Friday, January 20, 2012

MRCU: Release on modified mosquitoes 'misleading'

Source: Cay Compass

Genetically-engineered mosquitoes released in Grand Cayman in 2009 to help fight the potential outbreak of dengue fever are not reproducing as some organisations have claimed recently, said the head of the Mosquito Research and Control Unit in the Cayman Islands. 

The Cayman Islands saw an 80 per cent reduction in the Aedes Aegypti mosquito, which is a known carrier of dengue fever in the test area, according to the MRCU officials. 

A release published 12 January by several organisations opposed to genetic modification claiming that Oxitec – the company that provided genetically-modified mosquitoes released during a six-month trial period in East End – concealed important information is “inaccurate and makes no sense,” said Dr. Bill Petrie, director of the Mosquito Research and Control Unit in Grand Cayman. 

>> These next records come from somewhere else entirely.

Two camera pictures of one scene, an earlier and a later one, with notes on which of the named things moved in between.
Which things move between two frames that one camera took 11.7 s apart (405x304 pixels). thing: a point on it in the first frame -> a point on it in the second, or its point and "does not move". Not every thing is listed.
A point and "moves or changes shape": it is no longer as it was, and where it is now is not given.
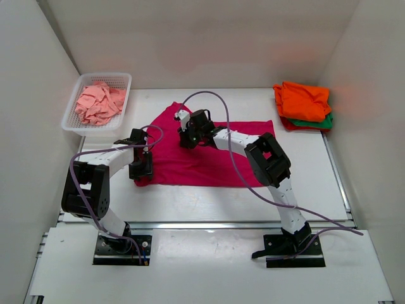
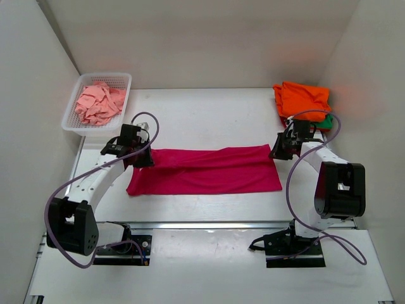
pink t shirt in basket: [98, 102] does not move
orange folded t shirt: [302, 102] does not move
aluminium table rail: [215, 226] does not move
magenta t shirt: [208, 165] moves or changes shape
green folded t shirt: [328, 123] does not move
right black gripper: [185, 142] -> [276, 152]
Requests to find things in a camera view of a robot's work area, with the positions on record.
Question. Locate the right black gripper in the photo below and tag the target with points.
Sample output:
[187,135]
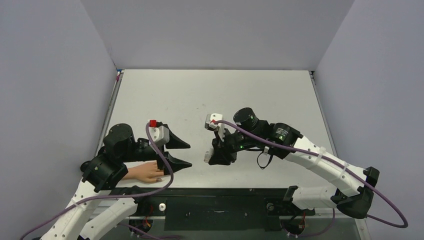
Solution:
[216,145]

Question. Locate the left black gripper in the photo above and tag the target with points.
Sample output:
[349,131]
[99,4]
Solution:
[175,142]

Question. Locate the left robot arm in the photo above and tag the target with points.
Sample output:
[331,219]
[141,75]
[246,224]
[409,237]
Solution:
[93,210]

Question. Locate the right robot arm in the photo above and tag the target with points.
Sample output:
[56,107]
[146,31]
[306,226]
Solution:
[351,187]

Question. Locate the mannequin hand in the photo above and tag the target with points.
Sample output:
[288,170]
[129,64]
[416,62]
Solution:
[146,173]

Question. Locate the black round knob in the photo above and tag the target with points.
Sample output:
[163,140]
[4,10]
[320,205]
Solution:
[84,166]

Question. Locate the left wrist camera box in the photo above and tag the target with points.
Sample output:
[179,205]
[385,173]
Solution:
[159,133]

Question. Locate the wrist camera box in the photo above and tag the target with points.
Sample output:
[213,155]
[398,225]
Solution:
[159,133]
[211,124]

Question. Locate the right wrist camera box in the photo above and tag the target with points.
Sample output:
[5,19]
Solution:
[211,124]

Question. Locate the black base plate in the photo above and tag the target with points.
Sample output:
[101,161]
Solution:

In its report, the Friends of the Earth US, GeneWatch UK and Third World Network had claimed that the, “mosquitoes described by their manufacturer, UK company Oxitec, as ‘sterile’ are in fact not sterile and their offspring have a 15 per cent survival rate in the presence of the common antibiotic tetracycline.” 

Dr. Petrie acknowledged the impact the antibiotic may have on the insects but took exception to the veracity of those assertions by saying, “tetracycline is the antidote for the genetically-modified state the insects are in and is required to be able to breed the mosquitoes in the lab. However, it would need to be 150 times higher in concentration that is usually found in sewage for it to be effective. Furthermore, they claim that dengue carrying mosquitoes breed in sewage, which is not true here and has never been found to be so.” 

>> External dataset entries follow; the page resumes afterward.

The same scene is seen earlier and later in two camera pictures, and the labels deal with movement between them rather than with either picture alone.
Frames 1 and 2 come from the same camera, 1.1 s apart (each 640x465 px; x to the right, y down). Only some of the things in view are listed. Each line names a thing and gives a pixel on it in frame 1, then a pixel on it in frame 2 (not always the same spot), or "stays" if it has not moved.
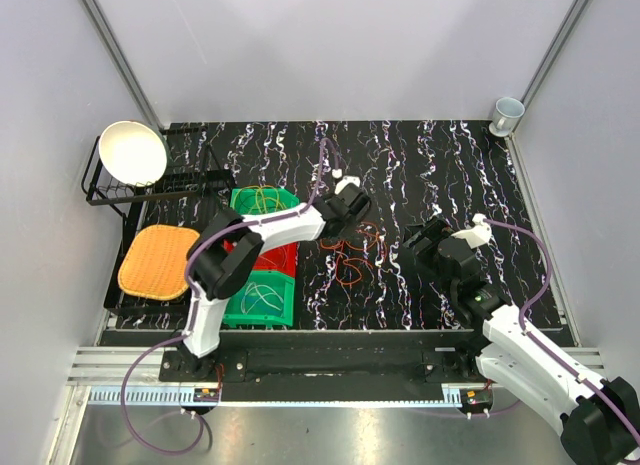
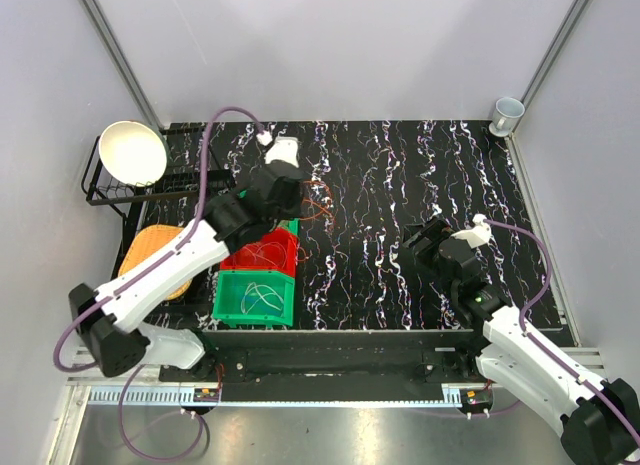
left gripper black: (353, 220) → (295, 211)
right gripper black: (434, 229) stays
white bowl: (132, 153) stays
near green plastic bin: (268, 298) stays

“They don’t care what lies they tell,” he said. “Only male mosquitoes were released and they cannot bite and do not live long.” 

“These are people with an agenda and it’s scare mongering,” Dr. Petrie said. “The report is targeting Oxitec rather than us here in the Cayman Islands, but they have even said that we have no regulations here which is not true.”  

“We have heard nothing for the advantages of the study,” Dr. Petrie said. “Their view is biased.”